ITEM 8. PORTFOLIO MANAGERS OF CLOSED-END MANAGEMENT INVESTMENT COMPANIES.
Not applicable to this filing.
ITEM 9. PURCHASES OF EQUITY SECURITIES BY CLOSED-END MANAGEMENT INVESTMENT COMPANY AND AFFILIATED PURCHASERS.
Not applicable.
ITEM 10. SUBMISSION OF MATTERS TO A VOTE OF SECURITY HOLDERS.
There have been no material changes to the procedures by which shareholders may recommend nominees to the registrant’s Board implemented after the registrant last provided disclosure in response to this item.
ITEM 11. CONTROLS AND PROCEDURES.
(a) | The registrant’s principal executive and principal financial officers, or persons performing similar functions, have concluded that the registrant’s disclosure controls and procedures (as defined in Rule 30a-3(c) under the Investment Company Act of 1940, as amended (the “1940 Act”) (17 CFR 270.30a-3(c))) are effective, as of a date within 90 days of the filing date of this report that includes the disclosure required by this paragraph, based on their evaluation of the controls and procedures required by Rule 30a-3(b) under the 1940 Act (17 CFR 270.30a-3(b)) and Rules 13a-15(b) or 15d-15(b) under the Securities Exchange Act of 1934, as amended (the “Exchange Act”)(17 CFR 240.13a-15(b) or 240.15d-15(b)). |
|
|
(b) | There were no changes in the registrant’s internal control over financial reporting (as defined in Rule 30a-3(d) under the 1940 Act (17 CFR 270.30a-3(d)) that occurred during the second fiscal quarter of the period covered by this report that has materially affected, or is reasonably likely to materially affect, the registrant’s internal control over financial reporting. |
ITEM 12. EXHIBITS.
File the exhibits listed below as part of this Form.
(a)(1) Any code of ethics, or amendment thereto, that is the subject of the disclosure required by Item 2, to the extent that the registrant intends to satisfy the Item 2 requirements through filing of an exhibit: Not applicable to this filing.
(a)(2) A separate certification for each principal executive officer and principal financial officer of the registrant as required by Rule 30a-2(a) under the 1940 Act (17 CFR 270.30a-2(a)) in the exact form set forth below: Ex-99.CERT attached hereto.
(a)(3) Any written solicitation to purchase securities under Rule 23c-1 under the 1940 Act (17 CFR 270.23c-1) sent or given during the period covered by the report by or on behalf of the registrant to 10 or more persons: Not applicable.
(b) If the report is filed under Section 13(a) or 15(d) of the Exchange Act, provide the certifications required by Rule 30a-2(b) under the 1940 Act (17 CFR 270.30a-2(b)); Rule 13a-14(b) or Rule 15d-14(b) under the Exchange Act (17 CFR 240.13a-14(b) or 240.15d-14(b)), and Section 1350 of Chapter 63 of Title 18 of the United States Code (18 U.S.C. 1350) as an exhibit.

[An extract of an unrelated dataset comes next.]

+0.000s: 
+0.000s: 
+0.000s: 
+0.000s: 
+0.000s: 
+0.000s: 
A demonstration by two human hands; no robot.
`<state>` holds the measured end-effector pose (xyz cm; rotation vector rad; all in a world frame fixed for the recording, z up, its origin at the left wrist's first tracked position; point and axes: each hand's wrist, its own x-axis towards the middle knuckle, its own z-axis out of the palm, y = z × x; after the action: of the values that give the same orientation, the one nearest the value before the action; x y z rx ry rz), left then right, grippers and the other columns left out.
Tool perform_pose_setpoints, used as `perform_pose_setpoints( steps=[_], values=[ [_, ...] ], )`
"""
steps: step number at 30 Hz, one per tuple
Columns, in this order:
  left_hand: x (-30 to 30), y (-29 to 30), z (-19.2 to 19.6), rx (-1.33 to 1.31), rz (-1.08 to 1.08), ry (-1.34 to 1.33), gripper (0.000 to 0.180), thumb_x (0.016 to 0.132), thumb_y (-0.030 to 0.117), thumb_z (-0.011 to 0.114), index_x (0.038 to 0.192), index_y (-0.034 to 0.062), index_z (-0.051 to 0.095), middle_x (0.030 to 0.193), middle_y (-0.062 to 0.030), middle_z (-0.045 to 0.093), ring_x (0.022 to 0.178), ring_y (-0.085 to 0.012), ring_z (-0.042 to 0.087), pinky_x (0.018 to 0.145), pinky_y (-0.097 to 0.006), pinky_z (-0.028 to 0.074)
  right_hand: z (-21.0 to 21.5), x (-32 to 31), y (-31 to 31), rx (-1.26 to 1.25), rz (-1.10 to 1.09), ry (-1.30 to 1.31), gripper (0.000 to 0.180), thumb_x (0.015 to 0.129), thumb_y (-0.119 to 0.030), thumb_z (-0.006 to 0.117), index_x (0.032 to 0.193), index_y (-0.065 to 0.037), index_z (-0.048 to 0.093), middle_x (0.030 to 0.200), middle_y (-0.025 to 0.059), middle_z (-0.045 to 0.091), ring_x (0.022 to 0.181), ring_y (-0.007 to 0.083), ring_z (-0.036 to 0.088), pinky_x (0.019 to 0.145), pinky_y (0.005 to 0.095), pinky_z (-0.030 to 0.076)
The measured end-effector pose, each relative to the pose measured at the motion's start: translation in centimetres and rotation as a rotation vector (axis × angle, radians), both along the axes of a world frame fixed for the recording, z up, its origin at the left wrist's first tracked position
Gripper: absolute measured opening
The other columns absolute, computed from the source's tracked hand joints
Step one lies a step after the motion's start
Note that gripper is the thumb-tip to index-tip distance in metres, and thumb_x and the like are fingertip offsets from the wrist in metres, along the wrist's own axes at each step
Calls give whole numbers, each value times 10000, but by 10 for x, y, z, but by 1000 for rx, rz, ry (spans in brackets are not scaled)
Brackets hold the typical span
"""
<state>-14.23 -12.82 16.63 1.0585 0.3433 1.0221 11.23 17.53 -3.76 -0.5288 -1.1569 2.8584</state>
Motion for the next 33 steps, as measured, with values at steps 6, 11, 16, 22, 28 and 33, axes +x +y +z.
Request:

A certification furnished pursuant to this paragraph will not be deemed “filed” for purposes of Section 18 of the Exchange Act (15 U.S.C. 78r), or otherwise subject to the liability of that section. Such certification will not be deemed to be incorporated by reference into any filing under the Securities Act of 1933 or the Exchange Act, except to the extent that the registrant specifically incorporates it by reference. Ex-99.906 CERT attached hereto.
SIGNATURES
Pursuant to the requirements of the Securities Exchange Act of 1934 and the Investment Company Act of 1940, the registrant has duly caused this report to be signed on its behalf by the undersigned, thereunto duly authorized.

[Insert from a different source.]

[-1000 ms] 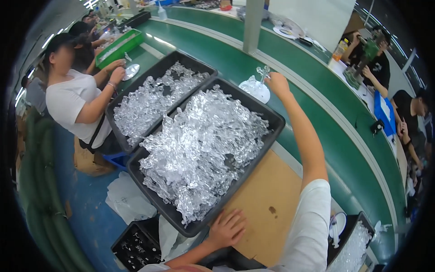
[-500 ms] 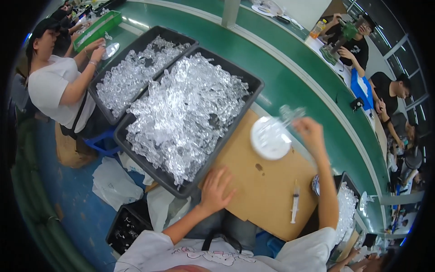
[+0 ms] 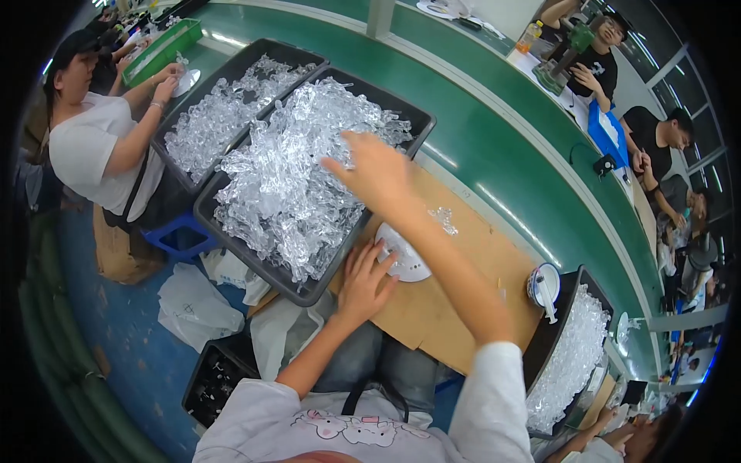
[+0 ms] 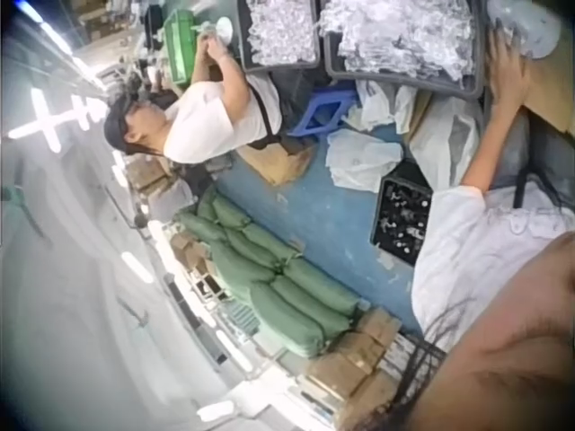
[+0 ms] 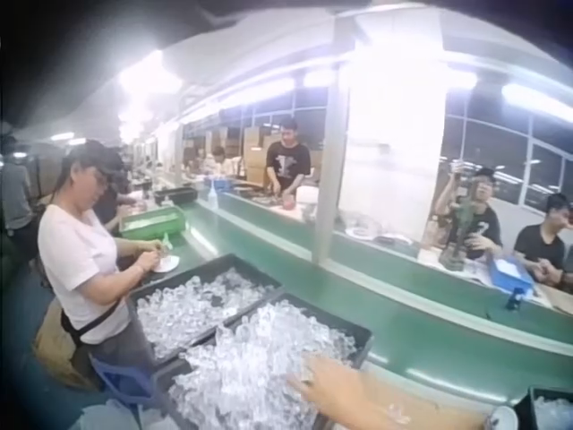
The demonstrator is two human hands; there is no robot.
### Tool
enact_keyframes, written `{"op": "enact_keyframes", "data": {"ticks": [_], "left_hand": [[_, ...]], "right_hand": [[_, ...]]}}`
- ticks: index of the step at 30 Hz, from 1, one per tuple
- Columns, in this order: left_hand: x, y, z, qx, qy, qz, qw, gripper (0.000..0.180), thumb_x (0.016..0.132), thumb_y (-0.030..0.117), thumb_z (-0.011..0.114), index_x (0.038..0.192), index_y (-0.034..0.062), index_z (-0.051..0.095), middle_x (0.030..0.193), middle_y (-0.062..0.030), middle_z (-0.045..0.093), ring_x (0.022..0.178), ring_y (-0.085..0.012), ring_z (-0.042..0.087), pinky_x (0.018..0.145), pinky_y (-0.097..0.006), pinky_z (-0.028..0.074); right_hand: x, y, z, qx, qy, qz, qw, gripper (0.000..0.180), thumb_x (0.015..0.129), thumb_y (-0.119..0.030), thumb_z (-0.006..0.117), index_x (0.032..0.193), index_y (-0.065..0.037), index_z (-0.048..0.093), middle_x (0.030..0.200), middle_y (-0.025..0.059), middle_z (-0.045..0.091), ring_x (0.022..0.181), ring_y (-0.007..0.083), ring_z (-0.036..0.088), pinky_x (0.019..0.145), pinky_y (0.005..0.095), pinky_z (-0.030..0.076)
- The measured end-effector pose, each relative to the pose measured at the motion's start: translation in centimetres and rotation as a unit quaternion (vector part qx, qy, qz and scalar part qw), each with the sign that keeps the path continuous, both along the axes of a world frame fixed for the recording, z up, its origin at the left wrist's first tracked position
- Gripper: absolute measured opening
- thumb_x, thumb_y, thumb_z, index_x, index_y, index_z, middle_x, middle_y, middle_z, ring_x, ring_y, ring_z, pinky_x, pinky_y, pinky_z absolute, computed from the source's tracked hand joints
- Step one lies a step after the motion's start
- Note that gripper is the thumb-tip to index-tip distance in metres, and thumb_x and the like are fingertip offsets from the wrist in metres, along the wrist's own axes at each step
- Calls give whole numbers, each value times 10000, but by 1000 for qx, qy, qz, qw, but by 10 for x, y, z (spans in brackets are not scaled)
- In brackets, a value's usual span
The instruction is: Gluing plastic crystal-like decorative pieces onto a circular base to form a cross-shaped fixture using a syringe for glue application.
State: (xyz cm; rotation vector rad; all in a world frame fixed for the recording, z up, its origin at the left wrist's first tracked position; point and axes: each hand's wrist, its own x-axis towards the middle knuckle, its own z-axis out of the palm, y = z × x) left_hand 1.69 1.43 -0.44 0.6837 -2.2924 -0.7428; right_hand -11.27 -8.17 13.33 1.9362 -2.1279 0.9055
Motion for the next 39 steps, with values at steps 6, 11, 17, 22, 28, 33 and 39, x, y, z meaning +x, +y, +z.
{"op": "enact_keyframes", "data": {"ticks": [6, 11, 17, 22, 28, 33, 39], "left_hand": [[9, 6, 1, 16, 25, -18, 999, 387, 848, 240, 599, 1213, 116, 565, 1341, -159, 428, 1281, -363, 358, 1045, -517, 268], [14, 6, 6, 44, 113, -12, 993, 398, 839, 139, 617, 1224, 66, 549, 1307, -153, 475, 1251, -335, 419, 1022, -407, 350], [13, 9, 62, 422, 326, -89, 841, 473, 888, 113, 577, 1324, 5, 428, 1272, -136, 516, 1190, -228, 478, 993, -350, 363], [-11, 9, 85, 531, 399, -263, 700, 566, 887, 216, 602, 1341, -42, 383, 1281, -161, 505, 1145, -213, 516, 1011, -362, 364], [-22, 7, 82, 310, 264, -224, 885, 359, 636, 25, 756, 977, 40, 642, 1007, -67, 654, 1051, -236, 586, 1060, -467, 283], [-28, 12, 84, 148, 226, -169, 948, 328, 719, 40, 705, 1044, 32, 660, 1065, -116, 623, 1109, -297, 556, 1009, -426, 351], [0, 5, 32, 62, 113, 19, 991, 375, 774, 79, 677, 1144, 63, 621, 1195, -102, 563, 1163, -309, 509, 980, -444, 379]], "right_hand": [[-13, -38, -38, 78, -56, -6, 995, 426, 805, -396, 659, 975, -7, 633, 832, 155, 657, 745, 313, 632, 686, 371, 497], [-36, 36, -14, 38, -347, 20, 937, 285, 821, -278, 609, 914, -9, 617, 792, 111, 642, 719, 217, 612, 637, 326, 484], [-9, 157, 8, 24, -621, 24, 783, 333, 826, -202, 501, 1065, 16, 583, 915, 87, 624, 822, 161, 591, 706, 291, 468], [5, 213, -21, 57, -699, 11, 713, 351, 824, -196, 474, 1058, 48, 569, 907, 96, 612, 840, 168, 585, 751, 288, 456], [8, 247, -18, 143, -640, -70, 752, 323, 789, -130, 640, 1077, 7, 587, 931, 78, 621, 923, 149, 572, 789, 265, 436], [-7, 234, -29, 93, -419, -92, 899, 385, 769, -133, 707, 1130, -40, 612, 931, 23, 665, 823, 100, 595, 731, 239, 453], [-59, 200, -76, 35, -489, -177, 853, 229, 827, -102, 668, 1003, 30, 607, 934, 84, 663, 833, 124, 620, 771, 244, 475]]}}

(Registrant) Nuveen Quality Preferred Income Fund 2
By (Signature and Title)* | /s/ Kevin J. McCarthy |
|
| Kevin J. McCarthy | |
| Vice President and Secretary |
Date: September 8, 2009
Pursuant to the requirements of the Securities Exchange Act of 1934 and the Investment Company Act of 1940, this report has been signed below by the following persons on behalf of the registrant and in the capacities and on the dates indicated.

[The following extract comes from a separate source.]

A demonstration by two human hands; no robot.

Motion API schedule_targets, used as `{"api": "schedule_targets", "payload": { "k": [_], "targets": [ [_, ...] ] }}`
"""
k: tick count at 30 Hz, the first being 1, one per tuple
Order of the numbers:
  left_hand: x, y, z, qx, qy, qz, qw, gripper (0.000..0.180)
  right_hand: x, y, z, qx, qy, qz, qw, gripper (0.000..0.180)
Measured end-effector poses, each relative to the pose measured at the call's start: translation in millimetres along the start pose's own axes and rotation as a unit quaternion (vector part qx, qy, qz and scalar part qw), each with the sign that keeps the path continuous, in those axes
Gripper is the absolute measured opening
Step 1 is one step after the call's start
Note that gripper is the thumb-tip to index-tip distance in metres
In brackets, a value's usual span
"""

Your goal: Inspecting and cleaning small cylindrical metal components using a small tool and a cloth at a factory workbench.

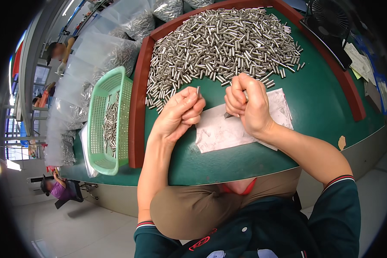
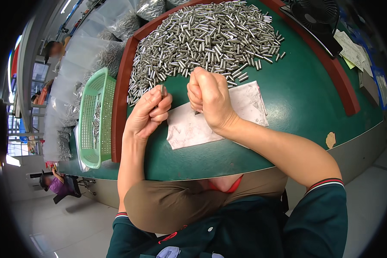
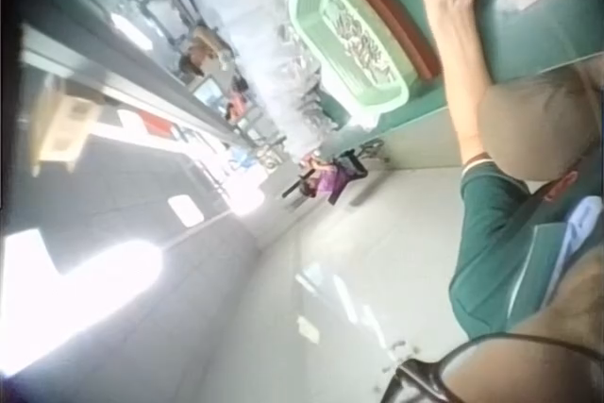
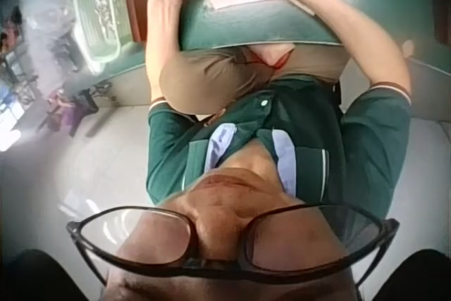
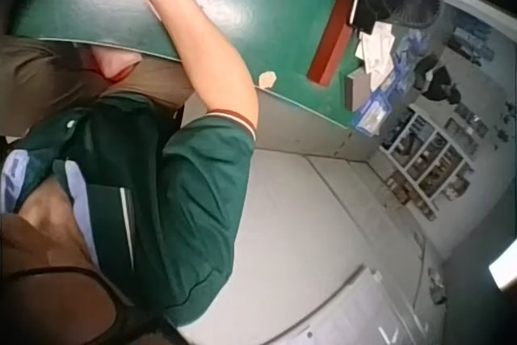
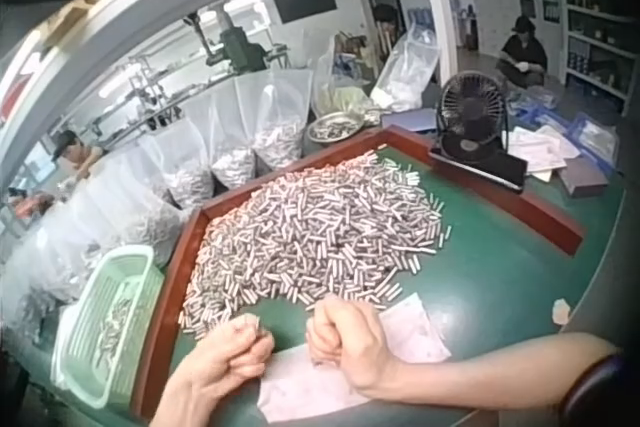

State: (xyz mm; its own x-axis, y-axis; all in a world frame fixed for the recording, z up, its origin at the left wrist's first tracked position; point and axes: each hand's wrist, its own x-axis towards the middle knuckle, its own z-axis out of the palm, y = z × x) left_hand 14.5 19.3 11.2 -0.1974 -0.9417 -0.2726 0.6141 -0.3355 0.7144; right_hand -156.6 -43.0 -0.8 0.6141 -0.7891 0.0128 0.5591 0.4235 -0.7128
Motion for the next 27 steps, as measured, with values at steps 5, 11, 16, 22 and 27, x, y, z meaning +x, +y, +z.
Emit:
{"api": "schedule_targets", "payload": {
  "k": [5, 11, 16, 22, 27],
  "targets": [
    [2, -5, -9, 0.026, 0.024, 0.018, 0.999, 0.003, 0, -1, 4, -0.032, -0.008, 0.007, 0.999, 0.038],
    [3, -9, -3, 0.11, 0.07, 0.032, 0.991, 0.009, 0, 0, 2, -0.025, -0.006, 0.006, 1.0, 0.039],
    [3, -10, -2, 0.122, 0.073, 0.03, 0.989, 0.009, 0, -1, 2, -0.027, -0.009, 0.005, 1.0, 0.039],
    [3, -10, -2, 0.13, 0.077, 0.023, 0.988, 0.011, 0, 0, 2, -0.029, -0.009, 0.008, 1.0, 0.038],
    [3, -10, -1, 0.137, 0.078, 0.018, 0.987, 0.013, 1, 0, 1, -0.011, -0.004, 0.004, 1.0, 0.037]
  ]
}}
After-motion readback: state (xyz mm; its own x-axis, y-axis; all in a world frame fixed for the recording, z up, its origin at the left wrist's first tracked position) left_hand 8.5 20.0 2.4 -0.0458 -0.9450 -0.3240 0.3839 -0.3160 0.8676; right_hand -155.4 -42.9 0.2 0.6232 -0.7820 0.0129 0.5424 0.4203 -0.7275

By (Signature and Title)* | /s/ Gifford R. Zimmerman |
|
| Gifford R. Zimmerman | |
| Chief Administrative Officer | |
| (principal executive officer) |
Date: September 8, 2009
By (Signature and Title)* | /s/ Stephen D. Foy |
|
| Stephen D. Foy | |
| Vice President and Controller | |
| (principal financial officer) |
Date: September 8, 2009
* Print the name and title of each signing officer under his or her signature.